Every entry that appears below is to be output exactly.

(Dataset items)
+++
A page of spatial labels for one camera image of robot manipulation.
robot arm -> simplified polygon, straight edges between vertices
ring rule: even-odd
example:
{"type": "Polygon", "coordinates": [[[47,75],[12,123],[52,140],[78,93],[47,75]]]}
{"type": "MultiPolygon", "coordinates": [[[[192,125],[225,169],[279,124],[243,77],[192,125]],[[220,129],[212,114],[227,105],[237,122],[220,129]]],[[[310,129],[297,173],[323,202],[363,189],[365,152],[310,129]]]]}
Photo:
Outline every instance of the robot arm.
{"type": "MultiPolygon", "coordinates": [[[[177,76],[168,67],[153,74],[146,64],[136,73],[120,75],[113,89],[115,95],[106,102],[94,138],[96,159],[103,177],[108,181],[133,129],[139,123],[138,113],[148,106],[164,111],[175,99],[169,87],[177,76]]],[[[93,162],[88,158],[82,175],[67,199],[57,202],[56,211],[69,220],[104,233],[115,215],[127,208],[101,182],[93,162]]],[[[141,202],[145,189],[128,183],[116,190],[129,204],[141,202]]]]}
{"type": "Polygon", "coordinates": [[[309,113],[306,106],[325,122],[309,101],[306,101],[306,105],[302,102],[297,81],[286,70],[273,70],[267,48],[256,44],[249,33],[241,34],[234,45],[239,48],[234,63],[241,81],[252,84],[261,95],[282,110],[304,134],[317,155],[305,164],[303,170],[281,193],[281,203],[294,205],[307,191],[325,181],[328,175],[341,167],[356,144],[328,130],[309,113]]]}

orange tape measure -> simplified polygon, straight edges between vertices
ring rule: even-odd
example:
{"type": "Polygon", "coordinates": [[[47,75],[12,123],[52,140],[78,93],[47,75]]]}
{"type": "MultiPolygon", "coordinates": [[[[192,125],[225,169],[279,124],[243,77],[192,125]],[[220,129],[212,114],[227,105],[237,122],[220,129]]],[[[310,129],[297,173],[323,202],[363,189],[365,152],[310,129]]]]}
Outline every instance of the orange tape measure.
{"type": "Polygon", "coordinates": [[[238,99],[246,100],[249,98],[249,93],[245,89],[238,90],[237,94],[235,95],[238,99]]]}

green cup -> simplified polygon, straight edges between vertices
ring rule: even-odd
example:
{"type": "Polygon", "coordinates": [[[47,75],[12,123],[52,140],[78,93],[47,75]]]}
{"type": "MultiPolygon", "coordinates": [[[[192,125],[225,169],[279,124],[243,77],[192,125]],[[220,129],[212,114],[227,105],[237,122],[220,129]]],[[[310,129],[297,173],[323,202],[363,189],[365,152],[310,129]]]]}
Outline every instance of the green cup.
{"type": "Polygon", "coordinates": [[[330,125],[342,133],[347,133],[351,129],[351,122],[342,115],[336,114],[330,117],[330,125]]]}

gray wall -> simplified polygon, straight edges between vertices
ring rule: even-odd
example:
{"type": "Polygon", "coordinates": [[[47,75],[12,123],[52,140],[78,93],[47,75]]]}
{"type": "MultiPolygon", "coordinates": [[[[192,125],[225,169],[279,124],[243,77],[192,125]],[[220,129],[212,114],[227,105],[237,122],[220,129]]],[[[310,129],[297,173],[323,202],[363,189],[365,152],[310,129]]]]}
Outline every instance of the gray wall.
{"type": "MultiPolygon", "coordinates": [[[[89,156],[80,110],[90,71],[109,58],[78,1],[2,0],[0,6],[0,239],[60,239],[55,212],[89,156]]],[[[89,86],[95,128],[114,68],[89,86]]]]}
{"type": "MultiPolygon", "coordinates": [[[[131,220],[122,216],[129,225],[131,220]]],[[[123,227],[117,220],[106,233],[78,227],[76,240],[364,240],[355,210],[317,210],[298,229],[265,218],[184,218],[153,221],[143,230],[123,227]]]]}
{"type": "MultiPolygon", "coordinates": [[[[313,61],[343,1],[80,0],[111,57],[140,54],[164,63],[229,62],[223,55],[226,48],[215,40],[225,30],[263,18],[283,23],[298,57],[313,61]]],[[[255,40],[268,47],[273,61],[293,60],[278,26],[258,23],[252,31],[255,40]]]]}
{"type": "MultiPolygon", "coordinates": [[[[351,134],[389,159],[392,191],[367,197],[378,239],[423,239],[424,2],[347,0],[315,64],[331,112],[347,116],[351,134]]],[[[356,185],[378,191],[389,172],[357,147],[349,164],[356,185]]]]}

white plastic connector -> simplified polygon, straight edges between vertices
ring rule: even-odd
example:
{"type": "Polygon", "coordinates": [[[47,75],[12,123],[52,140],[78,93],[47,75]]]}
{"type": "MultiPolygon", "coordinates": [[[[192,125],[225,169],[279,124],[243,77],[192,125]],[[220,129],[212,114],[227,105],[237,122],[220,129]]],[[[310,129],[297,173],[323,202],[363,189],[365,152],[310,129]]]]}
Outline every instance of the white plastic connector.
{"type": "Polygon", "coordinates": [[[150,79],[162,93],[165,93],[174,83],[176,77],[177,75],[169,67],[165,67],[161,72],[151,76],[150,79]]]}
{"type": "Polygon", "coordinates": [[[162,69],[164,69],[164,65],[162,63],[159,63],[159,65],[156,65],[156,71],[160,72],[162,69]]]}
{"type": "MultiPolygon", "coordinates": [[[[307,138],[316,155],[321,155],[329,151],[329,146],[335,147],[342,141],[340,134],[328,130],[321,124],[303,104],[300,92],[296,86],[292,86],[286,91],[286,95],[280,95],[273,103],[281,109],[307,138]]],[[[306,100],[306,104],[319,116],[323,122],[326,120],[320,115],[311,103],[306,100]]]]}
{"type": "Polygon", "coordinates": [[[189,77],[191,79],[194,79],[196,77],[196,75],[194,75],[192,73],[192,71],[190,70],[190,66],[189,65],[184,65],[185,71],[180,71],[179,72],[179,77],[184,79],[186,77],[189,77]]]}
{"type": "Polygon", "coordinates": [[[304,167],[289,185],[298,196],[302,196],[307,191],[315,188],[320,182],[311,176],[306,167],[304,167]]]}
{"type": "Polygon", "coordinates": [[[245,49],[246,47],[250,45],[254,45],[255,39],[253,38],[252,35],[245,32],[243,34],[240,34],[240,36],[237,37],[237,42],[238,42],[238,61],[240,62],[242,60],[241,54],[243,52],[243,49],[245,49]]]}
+++
Problem solution ▸
A page of spatial labels for one camera image of robot manipulation.
robot arm -> simplified polygon, straight edges between vertices
ring rule: even-odd
example:
{"type": "Polygon", "coordinates": [[[47,75],[12,123],[52,140],[78,93],[47,75]]]}
{"type": "MultiPolygon", "coordinates": [[[[192,125],[225,169],[279,124],[243,77],[192,125]],[[220,129],[212,114],[227,105],[237,122],[220,129]]],[[[310,129],[297,173],[323,202],[363,189],[365,152],[310,129]]]]}
Photo:
Outline every instance of the robot arm.
{"type": "MultiPolygon", "coordinates": [[[[177,76],[168,67],[153,74],[146,64],[136,73],[120,75],[113,89],[115,95],[106,102],[94,138],[96,159],[103,177],[108,181],[133,129],[139,123],[138,113],[148,106],[164,111],[175,99],[169,87],[177,76]]],[[[93,162],[88,158],[82,175],[67,199],[57,202],[56,211],[69,220],[104,233],[115,215],[127,208],[101,182],[93,162]]],[[[141,202],[145,189],[128,183],[116,190],[129,204],[141,202]]]]}
{"type": "Polygon", "coordinates": [[[309,113],[306,106],[325,122],[309,101],[306,101],[306,105],[302,102],[297,81],[286,70],[273,70],[267,48],[256,44],[249,33],[241,34],[234,45],[239,48],[234,63],[241,81],[252,84],[261,95],[282,110],[304,134],[317,155],[305,164],[303,170],[281,193],[281,203],[294,205],[307,191],[325,181],[328,175],[341,167],[356,144],[328,130],[309,113]]]}

orange tape measure -> simplified polygon, straight edges between vertices
ring rule: even-odd
example:
{"type": "Polygon", "coordinates": [[[47,75],[12,123],[52,140],[78,93],[47,75]]]}
{"type": "MultiPolygon", "coordinates": [[[[192,125],[225,169],[279,124],[243,77],[192,125]],[[220,129],[212,114],[227,105],[237,122],[220,129]]],[[[310,129],[297,173],[323,202],[363,189],[365,152],[310,129]]]]}
Outline every instance of the orange tape measure.
{"type": "Polygon", "coordinates": [[[238,99],[246,100],[249,98],[249,93],[245,89],[238,90],[237,94],[235,95],[238,99]]]}

green cup -> simplified polygon, straight edges between vertices
ring rule: even-odd
example:
{"type": "Polygon", "coordinates": [[[47,75],[12,123],[52,140],[78,93],[47,75]]]}
{"type": "MultiPolygon", "coordinates": [[[[192,125],[225,169],[279,124],[243,77],[192,125]],[[220,129],[212,114],[227,105],[237,122],[220,129]]],[[[310,129],[297,173],[323,202],[363,189],[365,152],[310,129]]]]}
Outline every instance of the green cup.
{"type": "Polygon", "coordinates": [[[330,125],[342,133],[347,133],[351,129],[351,122],[342,115],[336,114],[330,117],[330,125]]]}

gray wall -> simplified polygon, straight edges between vertices
ring rule: even-odd
example:
{"type": "Polygon", "coordinates": [[[47,75],[12,123],[52,140],[78,93],[47,75]]]}
{"type": "MultiPolygon", "coordinates": [[[[192,125],[225,169],[279,124],[243,77],[192,125]],[[220,129],[212,114],[227,105],[237,122],[220,129]]],[[[310,129],[297,173],[323,202],[363,189],[365,152],[310,129]]]]}
Outline every instance of the gray wall.
{"type": "MultiPolygon", "coordinates": [[[[89,156],[80,110],[90,71],[109,58],[78,1],[2,0],[0,6],[0,239],[60,239],[55,212],[89,156]]],[[[89,86],[95,128],[114,68],[89,86]]]]}
{"type": "MultiPolygon", "coordinates": [[[[131,220],[122,216],[129,225],[131,220]]],[[[123,227],[117,220],[106,233],[78,227],[76,240],[364,240],[355,210],[317,210],[298,229],[265,218],[184,218],[153,221],[143,230],[123,227]]]]}
{"type": "MultiPolygon", "coordinates": [[[[313,61],[343,1],[80,0],[111,57],[140,54],[164,63],[229,62],[223,55],[226,48],[215,40],[225,30],[263,18],[283,23],[298,57],[313,61]]],[[[255,40],[268,47],[273,61],[293,60],[278,26],[258,23],[252,31],[255,40]]]]}
{"type": "MultiPolygon", "coordinates": [[[[351,134],[389,159],[392,191],[367,197],[378,239],[423,239],[424,2],[347,0],[315,64],[331,112],[347,116],[351,134]]],[[[356,185],[378,191],[389,172],[357,147],[349,164],[356,185]]]]}

white plastic connector -> simplified polygon, straight edges between vertices
ring rule: even-odd
example:
{"type": "Polygon", "coordinates": [[[47,75],[12,123],[52,140],[78,93],[47,75]]]}
{"type": "MultiPolygon", "coordinates": [[[[192,125],[225,169],[279,124],[243,77],[192,125]],[[220,129],[212,114],[227,105],[237,122],[220,129]]],[[[310,129],[297,173],[323,202],[363,189],[365,152],[310,129]]]]}
Outline every instance of the white plastic connector.
{"type": "Polygon", "coordinates": [[[150,79],[162,93],[165,93],[174,83],[176,77],[177,75],[169,67],[165,67],[161,72],[151,76],[150,79]]]}
{"type": "Polygon", "coordinates": [[[162,69],[164,69],[164,65],[162,63],[159,63],[159,65],[156,65],[156,71],[160,72],[162,69]]]}
{"type": "MultiPolygon", "coordinates": [[[[307,138],[316,155],[321,155],[329,151],[329,146],[335,147],[342,141],[340,134],[328,130],[321,124],[303,104],[300,92],[296,86],[292,86],[286,91],[286,95],[280,95],[273,103],[281,109],[307,138]]],[[[306,100],[306,104],[319,116],[323,122],[326,120],[320,115],[311,103],[306,100]]]]}
{"type": "Polygon", "coordinates": [[[189,77],[191,79],[194,79],[196,77],[196,75],[194,75],[192,73],[192,71],[190,70],[190,66],[189,65],[184,65],[185,71],[180,71],[179,72],[179,77],[184,79],[186,77],[189,77]]]}
{"type": "Polygon", "coordinates": [[[304,167],[289,185],[298,196],[302,196],[307,191],[315,188],[320,182],[311,176],[306,167],[304,167]]]}
{"type": "Polygon", "coordinates": [[[245,49],[246,47],[250,45],[254,45],[255,39],[253,38],[252,35],[245,32],[243,34],[240,34],[240,36],[237,37],[237,42],[238,42],[238,61],[240,62],[242,60],[241,54],[243,52],[243,49],[245,49]]]}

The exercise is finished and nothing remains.